Widespread hybridization between the Greater Spotted Eagle Aquila clanga and the Lesser Spotted Eagle Aquila pomarina (Aves: Accipitriformes) in Europe

Hybridization is a significant threat for endangered species and could potentially even lead to their extinction. This concern applies to the globally vulnerable Greater Spotted Eagle Aquila clanga, a species that co‐occurs, and potentially interbreeds, with the more common Lesser Spotted Eagle Aquila pomarina in a vast area of Eastern Europe.

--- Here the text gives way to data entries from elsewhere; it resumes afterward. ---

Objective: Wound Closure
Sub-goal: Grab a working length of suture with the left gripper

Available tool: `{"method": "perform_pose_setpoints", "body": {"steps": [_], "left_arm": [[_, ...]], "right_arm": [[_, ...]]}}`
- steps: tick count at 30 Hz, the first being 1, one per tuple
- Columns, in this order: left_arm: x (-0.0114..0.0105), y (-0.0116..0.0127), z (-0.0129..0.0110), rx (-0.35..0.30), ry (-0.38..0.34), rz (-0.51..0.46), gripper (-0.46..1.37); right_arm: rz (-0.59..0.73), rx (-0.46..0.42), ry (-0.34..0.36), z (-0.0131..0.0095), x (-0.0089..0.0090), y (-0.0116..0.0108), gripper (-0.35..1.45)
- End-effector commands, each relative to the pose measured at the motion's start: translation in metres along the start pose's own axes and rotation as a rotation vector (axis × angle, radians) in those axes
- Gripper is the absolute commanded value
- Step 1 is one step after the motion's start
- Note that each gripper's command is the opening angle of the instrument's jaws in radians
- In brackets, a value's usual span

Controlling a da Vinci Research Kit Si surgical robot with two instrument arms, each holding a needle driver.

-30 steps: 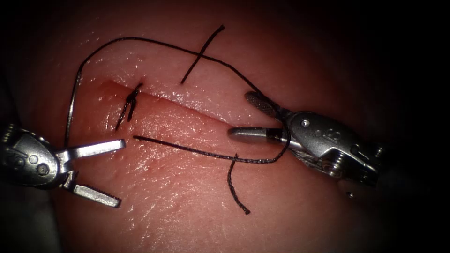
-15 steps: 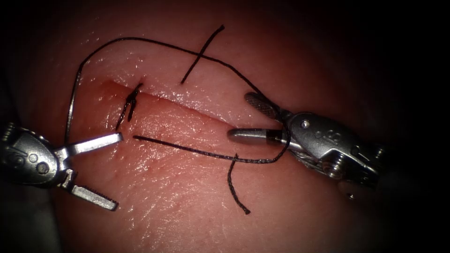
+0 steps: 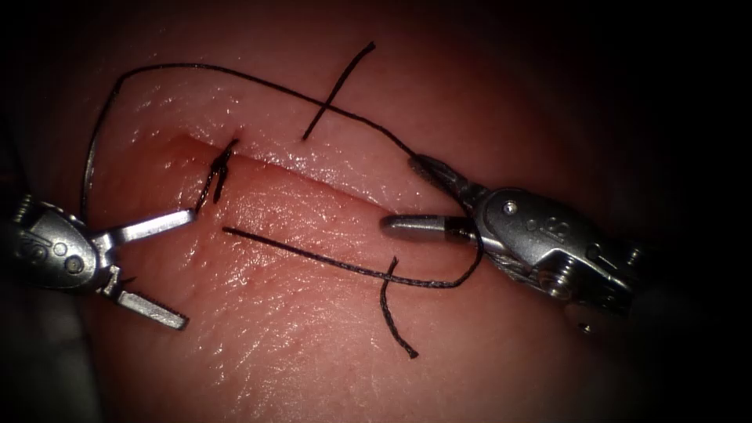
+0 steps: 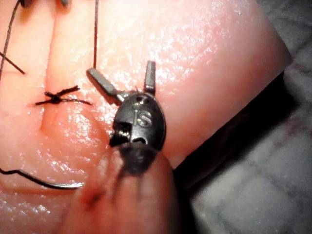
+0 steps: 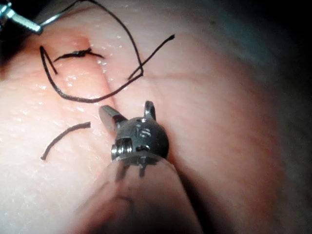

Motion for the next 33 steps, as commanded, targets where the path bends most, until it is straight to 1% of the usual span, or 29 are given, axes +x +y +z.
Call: {"method": "perform_pose_setpoints", "body": {"steps": [1,5,7,10,13,17,19,21,25,26,27,28,29,33], "left_arm": [[-0.0001,-0.0003,0.0001,0.000,-0.001,-0.001,0.57],[-0.0002,-0.0009,0.0003,0.002,-0.002,-0.002,0.57],[-0.0003,-0.0015,0.0006,0.004,-0.003,-0.003,0.66],[-0.0006,-0.0026,0.0009,0.006,-0.003,-0.009,0.70],[-0.0010,-0.0040,0.0010,0.007,-0.004,-0.003,0.78],[-0.0017,-0.0062,0.0011,0.012,-0.008,0.008,0.75],[-0.0019,-0.0070,0.0011,0.015,-0.010,0.014,0.71],[-0.0022,-0.0075,0.0012,0.016,-0.010,0.016,0.71],[-0.0028,-0.0072,0.0010,0.015,-0.010,0.022,0.88],[-0.0028,-0.0068,0.0008,0.014,-0.010,0.029,0.97],[-0.0028,-0.0066,0.0006,0.013,-0.010,0.029,0.99],[-0.0027,-0.0058,0.0001,0.013,-0.010,0.029,1.09],[-0.0026,-0.0055,-0.0002,0.011,-0.010,0.029,1.11],[-0.0019,-0.0030,-0.0026,-0.006,0.001,0.097,1.27]], "right_arm": [[0.001,0.011,0.001,0.0000,0.0000,0.0000,1.43],[0.001,0.011,0.001,0.0000,0.0000,0.0000,1.43],[0.000,0.011,0.001,0.0000,-0.0001,0.0000,1.43],[0.000,0.012,0.001,0.0000,-0.0001,0.0000,1.43],[0.000,0.013,0.002,-0.0001,-0.0001,0.0000,1.43],[0.000,0.014,0.002,-0.0003,-0.0001,-0.0001,1.43],[-0.001,0.016,0.002,-0.0004,-0.0001,-0.0001,1.43],[-0.001,0.017,0.002,-0.0005,-0.0001,-0.0002,1.43],[-0.002,0.018,0.002,-0.0005,-0.0001,-0.0003,1.43],[-0.002,0.019,0.003,-0.0005,-0.0002,-0.0004,1.43],[-0.003,0.019,0.003,-0.0005,-0.0002,-0.0004,1.43],[-0.004,0.020,0.003,-0.0005,-0.0002,-0.0005,1.43],[-0.004,0.020,0.003,-0.0005,-0.0003,-0.0006,1.43],[-0.007,0.020,0.005,-0.0003,-0.0006,-0.0008,1.43]]}}
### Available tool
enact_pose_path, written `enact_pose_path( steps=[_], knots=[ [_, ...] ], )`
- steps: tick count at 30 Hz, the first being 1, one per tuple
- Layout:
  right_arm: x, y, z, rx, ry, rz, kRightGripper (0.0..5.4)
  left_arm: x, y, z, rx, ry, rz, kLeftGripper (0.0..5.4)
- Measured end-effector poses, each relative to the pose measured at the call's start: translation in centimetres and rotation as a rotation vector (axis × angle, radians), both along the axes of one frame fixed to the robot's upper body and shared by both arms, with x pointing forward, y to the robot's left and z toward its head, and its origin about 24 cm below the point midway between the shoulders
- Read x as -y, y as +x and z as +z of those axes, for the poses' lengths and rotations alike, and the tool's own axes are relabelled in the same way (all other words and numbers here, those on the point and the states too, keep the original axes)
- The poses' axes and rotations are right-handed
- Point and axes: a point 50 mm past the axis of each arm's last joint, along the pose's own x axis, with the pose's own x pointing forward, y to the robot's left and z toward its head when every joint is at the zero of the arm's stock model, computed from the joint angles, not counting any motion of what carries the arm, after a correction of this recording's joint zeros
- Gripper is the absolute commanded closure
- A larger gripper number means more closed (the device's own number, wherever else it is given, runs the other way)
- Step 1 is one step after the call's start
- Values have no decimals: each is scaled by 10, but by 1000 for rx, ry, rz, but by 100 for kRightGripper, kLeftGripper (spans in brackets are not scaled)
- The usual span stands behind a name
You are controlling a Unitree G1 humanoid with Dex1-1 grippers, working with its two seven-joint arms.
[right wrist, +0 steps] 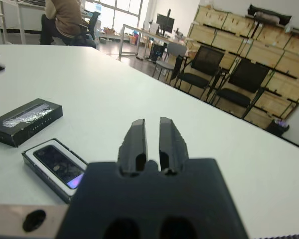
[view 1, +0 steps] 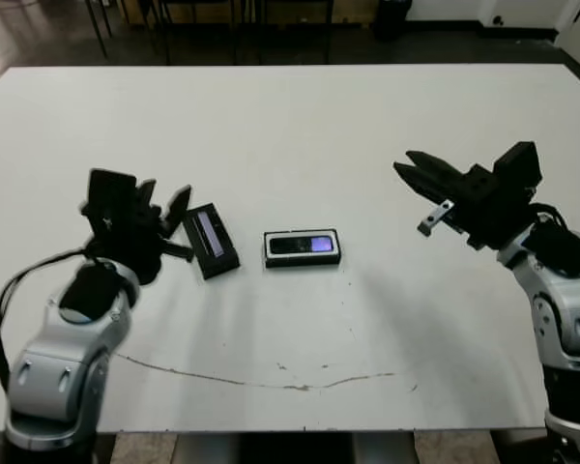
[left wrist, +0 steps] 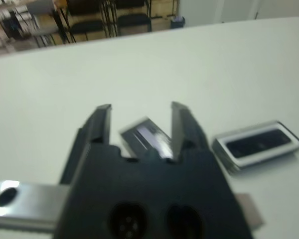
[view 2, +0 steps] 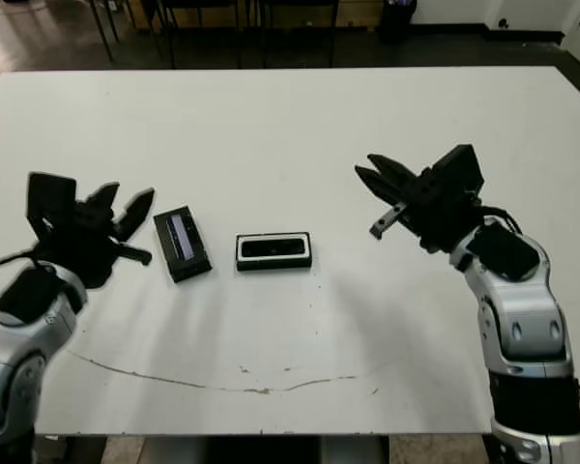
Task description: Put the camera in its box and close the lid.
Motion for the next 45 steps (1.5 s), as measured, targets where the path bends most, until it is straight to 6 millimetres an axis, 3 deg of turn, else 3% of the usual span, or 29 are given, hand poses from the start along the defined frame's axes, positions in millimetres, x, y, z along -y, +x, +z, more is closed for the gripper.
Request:
enact_pose_path(
  steps=[8, 13, 26, 45],
  knots=[
    [-4, -2, -4, -19, 5, 7, 540, 20, -9, -16, -83, -145, 78, 102],
    [-7, -2, -7, -29, 3, 16, 540, 28, -10, -22, -110, -150, 156, 2],
    [-8, 0, -13, -54, 20, 45, 540, 31, -8, -27, -87, -129, 292, 2],
    [-10, -2, -17, -67, 34, 79, 540, 48, -2, -34, -100, -39, 266, 2]
  ],
)
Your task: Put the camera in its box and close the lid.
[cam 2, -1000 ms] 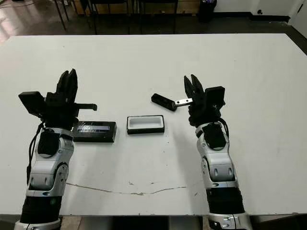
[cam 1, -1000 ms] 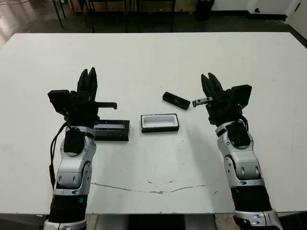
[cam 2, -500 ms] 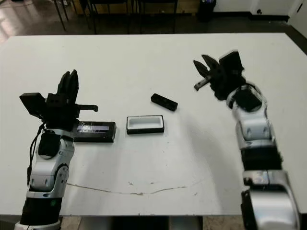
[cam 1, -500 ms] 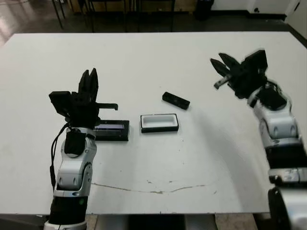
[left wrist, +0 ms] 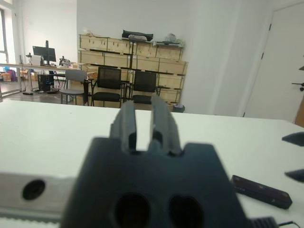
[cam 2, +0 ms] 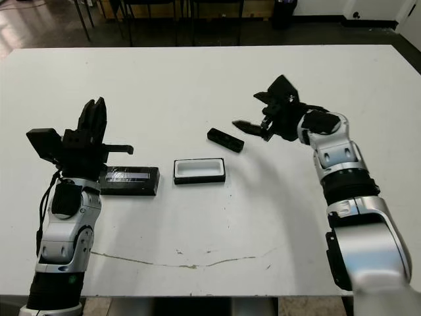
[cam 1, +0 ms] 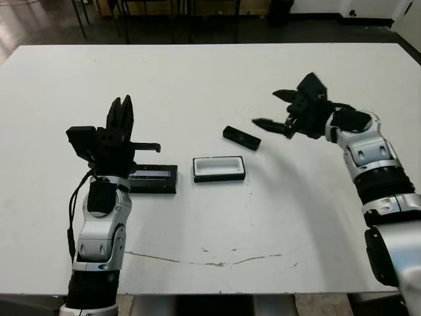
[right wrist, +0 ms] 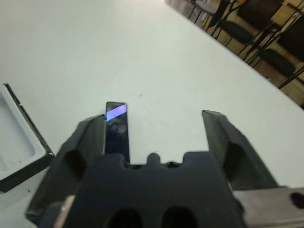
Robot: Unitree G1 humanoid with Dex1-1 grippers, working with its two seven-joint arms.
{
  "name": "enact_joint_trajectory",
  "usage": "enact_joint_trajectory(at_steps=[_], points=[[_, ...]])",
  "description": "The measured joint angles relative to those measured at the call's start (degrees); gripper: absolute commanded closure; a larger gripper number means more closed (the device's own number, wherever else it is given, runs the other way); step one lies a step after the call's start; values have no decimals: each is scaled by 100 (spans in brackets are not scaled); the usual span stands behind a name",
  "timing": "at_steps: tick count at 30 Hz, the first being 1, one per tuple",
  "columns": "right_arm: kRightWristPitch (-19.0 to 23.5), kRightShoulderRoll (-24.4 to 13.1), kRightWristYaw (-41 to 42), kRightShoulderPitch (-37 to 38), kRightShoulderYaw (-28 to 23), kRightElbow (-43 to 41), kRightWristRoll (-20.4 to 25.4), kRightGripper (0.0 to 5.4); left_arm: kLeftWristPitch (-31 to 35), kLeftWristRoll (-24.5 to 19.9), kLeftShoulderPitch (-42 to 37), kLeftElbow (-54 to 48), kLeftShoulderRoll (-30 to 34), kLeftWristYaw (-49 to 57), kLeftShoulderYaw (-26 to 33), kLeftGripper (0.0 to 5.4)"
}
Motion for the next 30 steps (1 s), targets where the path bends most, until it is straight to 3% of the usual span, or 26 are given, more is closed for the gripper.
enact_joint_trajectory(at_steps=[3, 13, 23, 26, 30], points=[[-60, 79, -1, 4, 5, 154, -13, 1, 0, 6, 16, -2, 0, -1, -5, 540], [-319, 433, -174, 33, -254, 832, 86, 1, -52, 17, 30, 29, 8, -36, 0, 540], [-413, 544, -300, 63, -337, 1252, 47, 1, -99, 10, 29, 95, 12, -42, 25, 540], [-404, 599, -331, 65, -308, 1335, -12, 37, -98, 13, 29, 94, 12, -42, 24, 540], [-398, 731, -478, 106, -270, 1476, -98, 127, -100, 17, 30, 94, 14, -42, 22, 540]])
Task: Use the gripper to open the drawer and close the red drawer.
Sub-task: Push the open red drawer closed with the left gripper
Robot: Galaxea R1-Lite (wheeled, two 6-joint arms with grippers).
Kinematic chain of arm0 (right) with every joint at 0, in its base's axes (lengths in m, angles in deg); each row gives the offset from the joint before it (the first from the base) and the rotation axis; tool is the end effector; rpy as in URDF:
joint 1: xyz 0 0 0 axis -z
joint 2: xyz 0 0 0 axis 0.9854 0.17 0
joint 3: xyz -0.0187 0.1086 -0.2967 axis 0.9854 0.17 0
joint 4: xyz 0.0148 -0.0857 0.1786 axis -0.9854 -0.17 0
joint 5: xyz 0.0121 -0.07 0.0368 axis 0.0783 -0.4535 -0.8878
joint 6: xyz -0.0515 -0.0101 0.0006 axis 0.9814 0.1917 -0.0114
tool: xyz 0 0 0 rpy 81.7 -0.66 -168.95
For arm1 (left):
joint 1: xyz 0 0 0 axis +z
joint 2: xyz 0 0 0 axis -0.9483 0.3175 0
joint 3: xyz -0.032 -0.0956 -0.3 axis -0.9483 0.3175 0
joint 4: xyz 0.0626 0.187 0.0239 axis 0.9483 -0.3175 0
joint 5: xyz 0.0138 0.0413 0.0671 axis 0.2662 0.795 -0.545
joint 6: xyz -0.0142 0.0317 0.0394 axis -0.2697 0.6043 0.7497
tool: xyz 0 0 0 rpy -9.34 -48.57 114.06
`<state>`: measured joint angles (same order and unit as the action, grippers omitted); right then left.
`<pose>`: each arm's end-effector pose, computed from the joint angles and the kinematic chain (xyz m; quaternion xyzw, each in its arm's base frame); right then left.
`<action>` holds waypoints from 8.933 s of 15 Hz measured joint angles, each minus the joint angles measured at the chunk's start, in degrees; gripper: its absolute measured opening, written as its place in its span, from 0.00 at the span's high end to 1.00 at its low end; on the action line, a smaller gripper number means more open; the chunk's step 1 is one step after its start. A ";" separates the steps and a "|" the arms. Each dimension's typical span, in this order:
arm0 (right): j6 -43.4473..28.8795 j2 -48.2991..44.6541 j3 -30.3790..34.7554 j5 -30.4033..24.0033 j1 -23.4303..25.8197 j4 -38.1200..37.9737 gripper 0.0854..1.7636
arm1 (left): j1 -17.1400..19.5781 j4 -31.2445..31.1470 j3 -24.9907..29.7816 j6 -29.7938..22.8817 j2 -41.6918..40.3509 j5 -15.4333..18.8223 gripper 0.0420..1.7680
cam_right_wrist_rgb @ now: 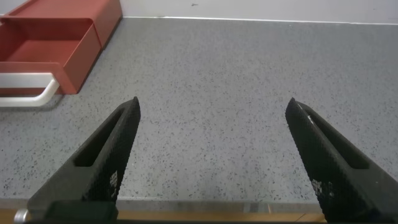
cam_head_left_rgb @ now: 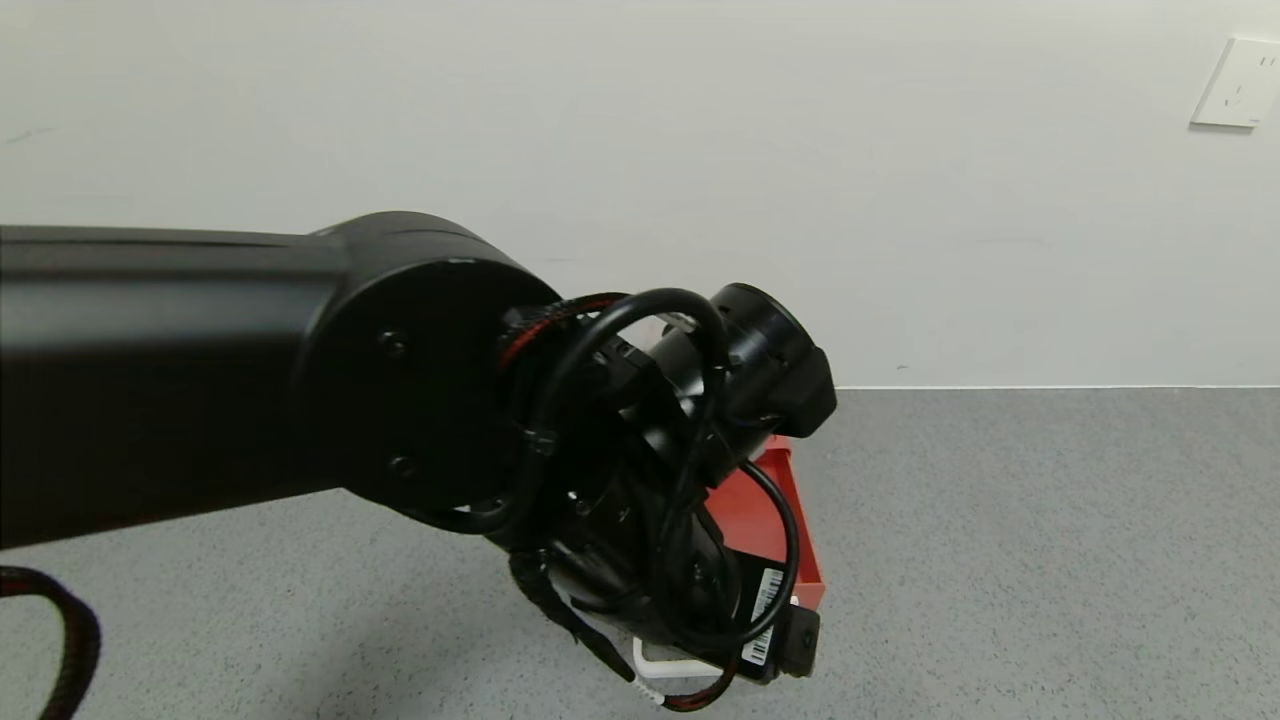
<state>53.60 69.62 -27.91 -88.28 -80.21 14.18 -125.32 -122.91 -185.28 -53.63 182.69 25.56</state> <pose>-0.0003 -0.0002 0.0751 0.0062 0.0011 -0.0026 1.0000 0.2193 -0.2983 0.2093 0.0474 0.5446 -0.2524 0.7984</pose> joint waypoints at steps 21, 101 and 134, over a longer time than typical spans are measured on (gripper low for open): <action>0.00 0.00 0.00 -0.02 0.00 0.04 0.03 | -1.89 22.27 -2.62 -0.35 16.62 10.57 0.01; 0.02 0.00 0.00 -0.02 0.00 0.04 0.03 | 0.39 19.21 4.02 -21.86 20.53 -26.42 0.01; 0.05 0.00 0.00 -0.02 0.00 0.04 0.03 | 8.66 21.11 -7.85 -8.70 26.32 -26.03 0.01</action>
<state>53.65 69.62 -27.91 -88.31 -80.21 14.21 -116.67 -101.79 -193.13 -62.34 209.01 -0.47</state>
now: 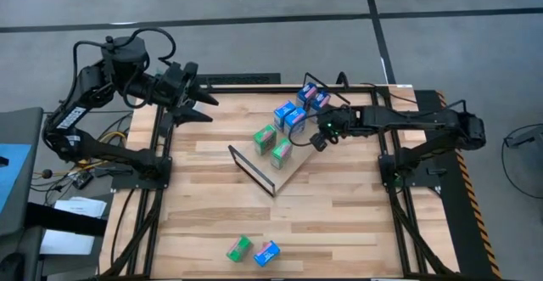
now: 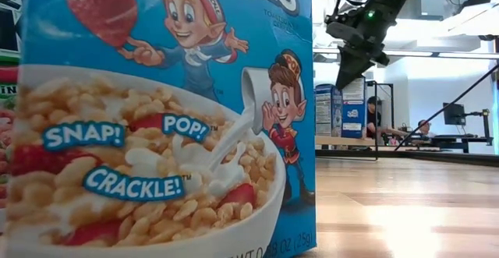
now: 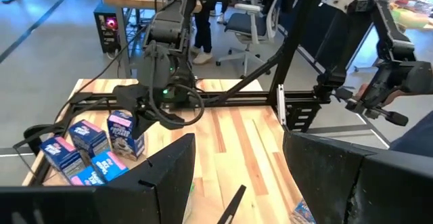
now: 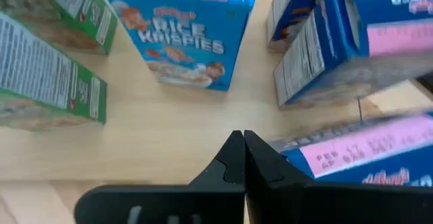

We applied single nucleotide polymorphism (SNP) and microsatellite markers in order to study hybridization and introgression in 14 European spotted eagle populations. We detected hybridization and/or introgression in all studied sympatric populations. In most regions, hybridization took place prevalently between A. pomarina males and A. clanga females, with introgression to the more common A. pomarina. However, such a pattern was not as obvious in regions where A. clanga is still numerous. In the course of 16 years of genetic monitoring of a mixed population in Estonia, we observed the abandonment of A. clanga breeding territories and the replacement of A. clanga pairs by A. pomarina, whereby on several occasions hybridization was an intermediate step before the disappearance of A. clanga. Although the total number of Estonian A. clanga × A. pomarina pairs was twice as high as that of A. clanga pairs, the number of pairs recorded yearly were approximately equal, which suggests a higher turnover rate in interbreeding pairs. This study shows that interspecific introgressive hybridization occurs rather frequently in a hybrid zone at least 1700‐km wide: it poses an additional threat for the vulnerable A. clanga, and may contribute to the extinction of its populations. © 2010 The Linnean Society of London, Biological Journal of the Linnean Society, 2010, 100 , 725–736.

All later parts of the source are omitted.